[Work order]: All lines in the listing below that hold the string "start" are to be tallied, with only the total reported.

[Material provided]:
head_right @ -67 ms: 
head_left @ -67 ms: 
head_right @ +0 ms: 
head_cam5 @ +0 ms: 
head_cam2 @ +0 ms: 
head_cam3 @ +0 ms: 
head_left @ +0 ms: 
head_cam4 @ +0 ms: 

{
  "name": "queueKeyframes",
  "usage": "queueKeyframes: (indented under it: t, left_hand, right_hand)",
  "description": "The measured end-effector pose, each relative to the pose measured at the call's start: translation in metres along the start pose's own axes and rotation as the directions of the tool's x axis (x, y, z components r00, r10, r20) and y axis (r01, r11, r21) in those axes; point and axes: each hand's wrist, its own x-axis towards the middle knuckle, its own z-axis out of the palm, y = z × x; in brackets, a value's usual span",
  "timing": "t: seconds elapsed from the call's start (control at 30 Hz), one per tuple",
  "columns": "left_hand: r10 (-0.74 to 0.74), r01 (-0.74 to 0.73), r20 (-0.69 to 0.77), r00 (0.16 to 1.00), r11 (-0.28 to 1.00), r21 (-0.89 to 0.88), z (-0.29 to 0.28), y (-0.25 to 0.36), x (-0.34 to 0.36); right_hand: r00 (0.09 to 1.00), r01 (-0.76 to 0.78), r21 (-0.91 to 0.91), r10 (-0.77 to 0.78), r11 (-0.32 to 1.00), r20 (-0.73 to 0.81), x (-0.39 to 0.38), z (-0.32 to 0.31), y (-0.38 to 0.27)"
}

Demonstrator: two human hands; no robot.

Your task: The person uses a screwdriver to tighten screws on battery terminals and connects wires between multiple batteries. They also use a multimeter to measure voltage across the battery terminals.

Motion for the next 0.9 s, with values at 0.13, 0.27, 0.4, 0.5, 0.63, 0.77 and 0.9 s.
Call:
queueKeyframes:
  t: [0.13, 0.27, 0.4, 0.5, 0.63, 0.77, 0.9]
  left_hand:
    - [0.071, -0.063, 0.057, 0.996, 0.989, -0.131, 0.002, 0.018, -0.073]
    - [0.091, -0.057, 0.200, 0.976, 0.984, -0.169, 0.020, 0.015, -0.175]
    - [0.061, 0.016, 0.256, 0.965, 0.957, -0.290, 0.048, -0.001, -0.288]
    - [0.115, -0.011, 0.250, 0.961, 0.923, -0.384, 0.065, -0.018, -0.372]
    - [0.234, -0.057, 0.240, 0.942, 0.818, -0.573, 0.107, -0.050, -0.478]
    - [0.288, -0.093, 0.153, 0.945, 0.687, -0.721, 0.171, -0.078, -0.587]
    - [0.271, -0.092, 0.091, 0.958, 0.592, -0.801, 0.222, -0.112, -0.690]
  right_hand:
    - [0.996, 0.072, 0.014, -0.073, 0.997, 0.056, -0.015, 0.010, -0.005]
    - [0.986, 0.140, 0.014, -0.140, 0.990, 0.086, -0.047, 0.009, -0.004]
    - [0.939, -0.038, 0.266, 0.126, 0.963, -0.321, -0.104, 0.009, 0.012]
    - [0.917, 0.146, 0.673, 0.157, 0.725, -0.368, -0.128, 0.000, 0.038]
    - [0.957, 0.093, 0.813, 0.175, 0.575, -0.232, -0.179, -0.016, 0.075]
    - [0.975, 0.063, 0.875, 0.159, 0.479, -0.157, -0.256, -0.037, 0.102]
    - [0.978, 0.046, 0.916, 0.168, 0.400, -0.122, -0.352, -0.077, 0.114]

[Answer for this exercise]: 2